We suck at marketing - yeah we should do that
That’s the blog where we put stuff that isn’t in a podcast, The podcast link is https://2ketodudes.com/
indeed. There are a lot of claims for ketogenic diets that are just speculation, will they cure cancer? No one knows. A plausible mechanism exists but a study to test that hypothesis is virtually impossible to do. But will they feed it as much as a high carb diet? I’d have to say it’s unlikely.
I can relate 
We try to respond to pushback as soon as it happens. Usually that means we say something in a podcast, a listener corrects us ( or I relisten and correct myself) and then we put a “what we got wrong last week” at the top of the next show.
That also happens.
That is quite possible. Though experiments refining the bounding conditions of not enough and too much protein haven’t changed. Humans still appear to need at least between 0.3 and 1.0 g/kg of ¾ body weight. Above 3.21g/kg of lean mass appear to saturate our ability to deal with the toxic byproducts.
What I can tell you is we won’t be chasing an audience who need their belief in protein reinforced just to increase our relevancy as say The Diet Doctor appears to have.
Andreas has tweeted there is no practical upper limit of protein and Ted gave him a twitter fist bump … problem is that both MDs are incorrect about the biochemistry. Above 3 g/kg of lean mass (and we can argue how much more than 3) and you saturate your ability to dispose of it as urea and accumulate ammonia and eventually that causes the disease Mal de Caribou (rabbit starvation).
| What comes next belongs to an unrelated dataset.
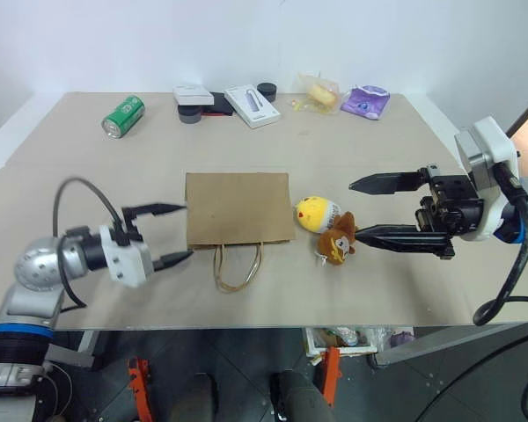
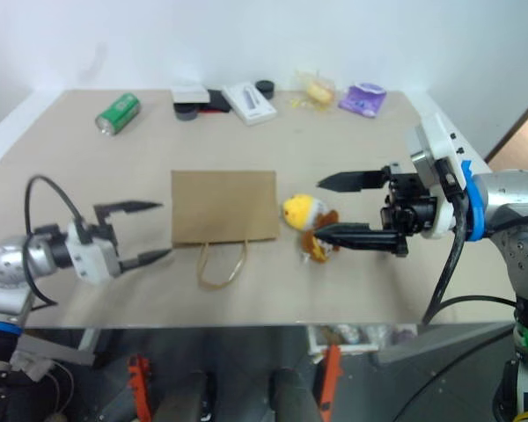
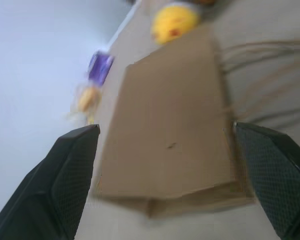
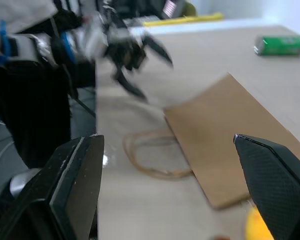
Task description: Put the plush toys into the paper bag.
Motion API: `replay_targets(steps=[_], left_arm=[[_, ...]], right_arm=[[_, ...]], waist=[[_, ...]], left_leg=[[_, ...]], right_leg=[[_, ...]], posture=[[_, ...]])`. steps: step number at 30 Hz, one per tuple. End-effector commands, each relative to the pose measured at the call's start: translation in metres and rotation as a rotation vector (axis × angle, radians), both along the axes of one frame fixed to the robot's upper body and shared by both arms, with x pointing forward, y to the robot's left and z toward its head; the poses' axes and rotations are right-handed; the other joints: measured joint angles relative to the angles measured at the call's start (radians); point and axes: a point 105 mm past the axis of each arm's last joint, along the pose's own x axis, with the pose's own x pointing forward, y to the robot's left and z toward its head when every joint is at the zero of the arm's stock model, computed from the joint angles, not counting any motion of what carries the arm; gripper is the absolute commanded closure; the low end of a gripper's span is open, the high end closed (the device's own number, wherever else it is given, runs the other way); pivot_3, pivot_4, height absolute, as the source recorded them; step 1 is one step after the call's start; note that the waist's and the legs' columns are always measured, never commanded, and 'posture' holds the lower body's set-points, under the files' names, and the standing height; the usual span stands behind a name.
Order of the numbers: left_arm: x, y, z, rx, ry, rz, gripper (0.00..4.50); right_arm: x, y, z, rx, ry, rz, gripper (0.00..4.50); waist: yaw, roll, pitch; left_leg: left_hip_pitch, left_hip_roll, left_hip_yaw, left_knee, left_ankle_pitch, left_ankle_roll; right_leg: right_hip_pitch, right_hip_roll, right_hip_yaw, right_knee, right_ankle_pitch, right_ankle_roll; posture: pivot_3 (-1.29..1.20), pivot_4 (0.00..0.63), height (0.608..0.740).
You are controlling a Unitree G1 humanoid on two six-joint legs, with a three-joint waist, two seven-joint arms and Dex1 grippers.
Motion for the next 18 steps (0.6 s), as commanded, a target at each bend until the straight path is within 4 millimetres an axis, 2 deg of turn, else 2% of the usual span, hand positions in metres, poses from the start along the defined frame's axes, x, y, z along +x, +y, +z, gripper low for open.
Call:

And yes all your points about P:E are correct, grams of fuel are not calories - at best they are potential calories, carbs and fat are not equivalent fuels, protein is also a caloric fuel making P vs E a false dichotomy.
I have a lot of other criticisms about high protein diets including the fact that if you go down the cereal aisle in 2020 you will find as many boxes claiming to be high protein as you would find high fibre in the 2000s, low fat in the 1980s and all the vitamins and minerals and energy a growing body needs in the 1960s - with not much changing in the contents. In other words it’s 100% marketing.
I would likely make more money by switching to a high protein diet - I don’t need more money, I need less diabetics.
But the biggest problem I have is similar to the one that Stephen Phinney has, namely that in 1977 there was a popular protein sparing modified fasts that was ketogenic called the liquid protein diet that killed 60 people (18 with no previous underlying health problem) some of them in as little as 2 months of eating only hydrolysed collagen (ie: jello). Dr Phinneys problem is that it sidelined his career and that of any researcher investigating ketogenic diets for 30 years until his collaboration with Jeff Volek resurrected it. My problem is if that happens again type 2 diabetics will not be able to get any GP or Diabetic educator to supervise them using a diet that may be our only hope. [I just realized I had already told that story in this thread - probably old age catching up with me and I’m telling the same damn stories over and over]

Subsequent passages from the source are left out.